Un concetto per alcuni nuovo, magari solo nella terminologia: colture di servizio. Si tratta di colture, quindi specie vegetali seminate o trapiantate, che non hanno come scopo una redditività economica diretta ma sono inserite nei sistemi colturali per esplicare dei servizi ambientali ed anche agronomici.
Qualcuno potrebbe obbiettare che tutte le colture esplicano dei servizi agroambientali, si pensi alle leguminose ed alla fissazione dell’azoto o alle specie che compongono le siepi e albergano gran biodiversità e frenano pure il vento limitando l’erosione del suolo. Vero! Così come invece NON è vero che vengono seminate per motivi non collegati alla redditività/produttività: lo sono ma in modo indiretto! Tecnicamente per colture di servizio si intendono quelle che non vengono raccolte e quindi non si vendono ma “danno una mano” all’agricoltore attenuando l’impatto sull’ambiente delle pratiche agricole ma anche semplificandogli/le la vita e facendogli/le risparmiare dei soldi. Tanto per essere noiosi: i sovesci sono l’esempio perfetto delle colture di servizio: non li raccolgo ma mi danno una mano a ripulire il terreno e a risparmiare sia nei fertilizzanti che nel controllo malerbe!
Ma oggi vorrei soffermarmi su un altro modo di “rendere servizio”: la consociazione di due o più colture dove una non viene raccolta ma si mette al servizio dell’altra per facilitarne la crescita o il raggiungimento di standard qualitativi, oppure ancora per ridurre le necessità di intervento da parte dell’agricoltore. Ancora criptico? Vado con un esempio non casuale: lo sapete quanto insista sulla coltivazione in Friuli e in biologico delle leguminose da granella per uso umano, ebbene, per il cece una delle difficoltà è la gestione delle infestanti, essendo pianta che non copre completamente il suolo come, ad esempio, fa la soia. Abbiamo provato a consociare, seminandole assieme, il cece e la camelina (la crucifera di cui già vi ho parlato lo scorso anno). La strategia è che la camelina fa da dama di appoggio al cece, nel senso che fisicamente sostiene lo sviluppo in verticale evitando che venti e piogge lo allettino compromettendo lo sviluppo e la raccolta dei semi. Inoltre, copre il terreno velocemente e lascia poca luce ai semi di infestanti, riducendone la possibilità di svilupparsi.

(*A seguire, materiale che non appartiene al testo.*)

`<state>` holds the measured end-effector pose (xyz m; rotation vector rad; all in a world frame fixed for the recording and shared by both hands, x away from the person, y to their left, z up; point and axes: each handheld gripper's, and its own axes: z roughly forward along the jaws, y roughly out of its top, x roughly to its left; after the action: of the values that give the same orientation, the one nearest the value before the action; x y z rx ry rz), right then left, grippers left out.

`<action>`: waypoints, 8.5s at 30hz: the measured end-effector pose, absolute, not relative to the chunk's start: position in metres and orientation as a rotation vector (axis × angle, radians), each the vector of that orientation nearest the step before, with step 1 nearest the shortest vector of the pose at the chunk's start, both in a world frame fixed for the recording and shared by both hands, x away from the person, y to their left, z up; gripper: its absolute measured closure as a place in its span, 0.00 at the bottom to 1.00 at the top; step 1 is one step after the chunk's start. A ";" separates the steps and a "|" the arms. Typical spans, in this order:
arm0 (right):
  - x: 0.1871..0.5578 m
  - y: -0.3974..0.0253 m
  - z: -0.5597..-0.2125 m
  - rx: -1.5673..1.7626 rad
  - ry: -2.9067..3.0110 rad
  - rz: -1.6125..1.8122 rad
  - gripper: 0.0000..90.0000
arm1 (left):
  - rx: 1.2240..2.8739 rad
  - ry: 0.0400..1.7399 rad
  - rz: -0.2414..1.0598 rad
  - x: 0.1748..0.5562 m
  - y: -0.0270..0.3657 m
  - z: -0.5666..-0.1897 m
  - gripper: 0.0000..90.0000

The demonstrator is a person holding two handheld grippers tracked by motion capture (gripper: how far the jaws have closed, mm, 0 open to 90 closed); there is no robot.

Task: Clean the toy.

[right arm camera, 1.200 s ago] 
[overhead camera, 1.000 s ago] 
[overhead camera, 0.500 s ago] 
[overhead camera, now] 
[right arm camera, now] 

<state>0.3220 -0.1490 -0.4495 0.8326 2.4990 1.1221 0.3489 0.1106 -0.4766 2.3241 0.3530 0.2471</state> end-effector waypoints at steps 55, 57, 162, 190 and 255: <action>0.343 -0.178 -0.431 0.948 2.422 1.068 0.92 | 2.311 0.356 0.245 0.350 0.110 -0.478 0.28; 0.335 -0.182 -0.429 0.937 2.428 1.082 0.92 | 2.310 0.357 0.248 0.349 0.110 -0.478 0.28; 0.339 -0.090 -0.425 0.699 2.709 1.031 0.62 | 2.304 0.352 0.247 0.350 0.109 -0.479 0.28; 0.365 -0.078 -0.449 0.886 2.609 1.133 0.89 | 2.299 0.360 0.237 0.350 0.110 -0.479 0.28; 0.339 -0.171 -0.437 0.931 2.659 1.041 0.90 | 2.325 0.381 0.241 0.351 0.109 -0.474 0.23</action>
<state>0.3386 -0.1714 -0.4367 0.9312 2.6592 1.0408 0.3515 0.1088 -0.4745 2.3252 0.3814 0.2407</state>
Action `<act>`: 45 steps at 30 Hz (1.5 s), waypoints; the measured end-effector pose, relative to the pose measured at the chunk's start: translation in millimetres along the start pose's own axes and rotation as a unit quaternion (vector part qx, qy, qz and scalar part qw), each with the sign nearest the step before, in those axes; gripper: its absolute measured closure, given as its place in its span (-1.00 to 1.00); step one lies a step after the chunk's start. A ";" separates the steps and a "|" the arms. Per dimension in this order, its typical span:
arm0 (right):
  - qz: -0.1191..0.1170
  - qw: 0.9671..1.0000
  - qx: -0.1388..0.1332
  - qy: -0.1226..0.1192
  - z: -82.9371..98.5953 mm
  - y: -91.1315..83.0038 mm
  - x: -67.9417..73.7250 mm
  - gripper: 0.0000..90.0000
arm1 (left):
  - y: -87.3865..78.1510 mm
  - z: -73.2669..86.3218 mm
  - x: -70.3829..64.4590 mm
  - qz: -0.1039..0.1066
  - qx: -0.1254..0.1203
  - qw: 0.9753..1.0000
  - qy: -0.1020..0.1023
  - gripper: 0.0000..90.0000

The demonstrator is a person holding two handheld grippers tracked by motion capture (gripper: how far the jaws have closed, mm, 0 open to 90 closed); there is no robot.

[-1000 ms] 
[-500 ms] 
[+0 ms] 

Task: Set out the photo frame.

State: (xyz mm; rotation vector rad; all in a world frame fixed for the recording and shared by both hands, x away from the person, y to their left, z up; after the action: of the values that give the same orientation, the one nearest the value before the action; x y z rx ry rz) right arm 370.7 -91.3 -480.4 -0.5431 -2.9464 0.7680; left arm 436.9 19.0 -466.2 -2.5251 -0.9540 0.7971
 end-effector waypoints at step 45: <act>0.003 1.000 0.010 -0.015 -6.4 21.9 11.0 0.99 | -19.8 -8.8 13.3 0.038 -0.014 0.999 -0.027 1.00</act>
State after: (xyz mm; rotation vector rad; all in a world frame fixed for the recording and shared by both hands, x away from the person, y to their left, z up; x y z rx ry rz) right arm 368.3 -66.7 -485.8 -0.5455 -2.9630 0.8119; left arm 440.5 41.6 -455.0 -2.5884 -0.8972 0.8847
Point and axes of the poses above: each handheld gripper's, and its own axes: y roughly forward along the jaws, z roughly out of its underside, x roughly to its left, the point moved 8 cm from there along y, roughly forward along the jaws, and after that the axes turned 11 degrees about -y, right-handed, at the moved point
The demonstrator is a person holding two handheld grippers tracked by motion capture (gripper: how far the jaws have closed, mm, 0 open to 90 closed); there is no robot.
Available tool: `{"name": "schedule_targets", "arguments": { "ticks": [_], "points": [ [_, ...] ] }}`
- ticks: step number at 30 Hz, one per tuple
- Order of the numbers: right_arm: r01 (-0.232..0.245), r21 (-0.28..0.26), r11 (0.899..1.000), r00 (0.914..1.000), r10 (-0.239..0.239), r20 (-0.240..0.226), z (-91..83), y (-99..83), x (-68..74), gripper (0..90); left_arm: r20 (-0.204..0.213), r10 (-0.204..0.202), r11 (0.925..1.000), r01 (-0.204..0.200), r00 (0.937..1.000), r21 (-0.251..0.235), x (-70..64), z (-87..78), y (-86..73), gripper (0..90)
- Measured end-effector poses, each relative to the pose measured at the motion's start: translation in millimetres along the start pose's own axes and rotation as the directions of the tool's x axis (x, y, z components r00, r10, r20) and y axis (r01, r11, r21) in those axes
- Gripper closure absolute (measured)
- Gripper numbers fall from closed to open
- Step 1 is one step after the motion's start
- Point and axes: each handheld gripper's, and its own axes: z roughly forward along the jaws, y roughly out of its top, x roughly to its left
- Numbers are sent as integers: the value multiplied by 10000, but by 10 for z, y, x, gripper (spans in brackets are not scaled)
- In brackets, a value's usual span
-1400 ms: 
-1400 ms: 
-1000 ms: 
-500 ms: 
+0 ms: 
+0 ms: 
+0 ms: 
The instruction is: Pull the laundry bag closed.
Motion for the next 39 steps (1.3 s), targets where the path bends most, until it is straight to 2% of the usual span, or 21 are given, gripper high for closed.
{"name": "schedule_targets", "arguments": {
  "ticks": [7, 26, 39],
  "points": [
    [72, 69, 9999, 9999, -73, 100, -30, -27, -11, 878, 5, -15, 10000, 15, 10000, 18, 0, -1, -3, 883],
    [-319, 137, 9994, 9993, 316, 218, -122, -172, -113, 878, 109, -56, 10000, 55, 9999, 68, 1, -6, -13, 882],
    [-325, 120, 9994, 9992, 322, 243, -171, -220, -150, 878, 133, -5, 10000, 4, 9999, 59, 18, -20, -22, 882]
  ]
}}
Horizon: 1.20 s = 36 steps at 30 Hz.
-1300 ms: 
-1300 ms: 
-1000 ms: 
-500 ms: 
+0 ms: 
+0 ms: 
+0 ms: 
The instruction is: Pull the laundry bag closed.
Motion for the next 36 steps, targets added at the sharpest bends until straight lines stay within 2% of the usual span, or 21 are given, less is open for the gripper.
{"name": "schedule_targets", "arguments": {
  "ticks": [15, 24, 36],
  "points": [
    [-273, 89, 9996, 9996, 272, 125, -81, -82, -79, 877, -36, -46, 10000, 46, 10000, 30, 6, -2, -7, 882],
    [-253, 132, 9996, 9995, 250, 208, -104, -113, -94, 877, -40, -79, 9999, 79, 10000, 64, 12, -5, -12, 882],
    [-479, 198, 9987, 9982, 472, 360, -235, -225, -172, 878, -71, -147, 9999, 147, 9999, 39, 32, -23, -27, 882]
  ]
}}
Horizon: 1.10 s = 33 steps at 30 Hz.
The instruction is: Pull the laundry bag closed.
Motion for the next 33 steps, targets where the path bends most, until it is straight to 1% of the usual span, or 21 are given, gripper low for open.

Ulteriore innovazione è stato il momento di semina: metà ottobre 2023, usuale per la camelina ma piuttosto inusuale per il cece. La cosa però è stata strategica visto l’andamento meteo dei mesi successivi.
Circa 15 giorni fà la camelina ha raggiunto la maturità dei semi, ma verrà “sacrificata” per portare a buon fine la coltura del cece, nel senso che il cece verrà raccolto ma la camelina no.
E’ un problema il fatto che i semi di camelina cadano al suolo e divengano potenziali infestanti? No, perchè germinano immediatamente e una superficialissima lavorazione (che verrà effettuata dopo la raccolta del cece) eliminerà le plantule.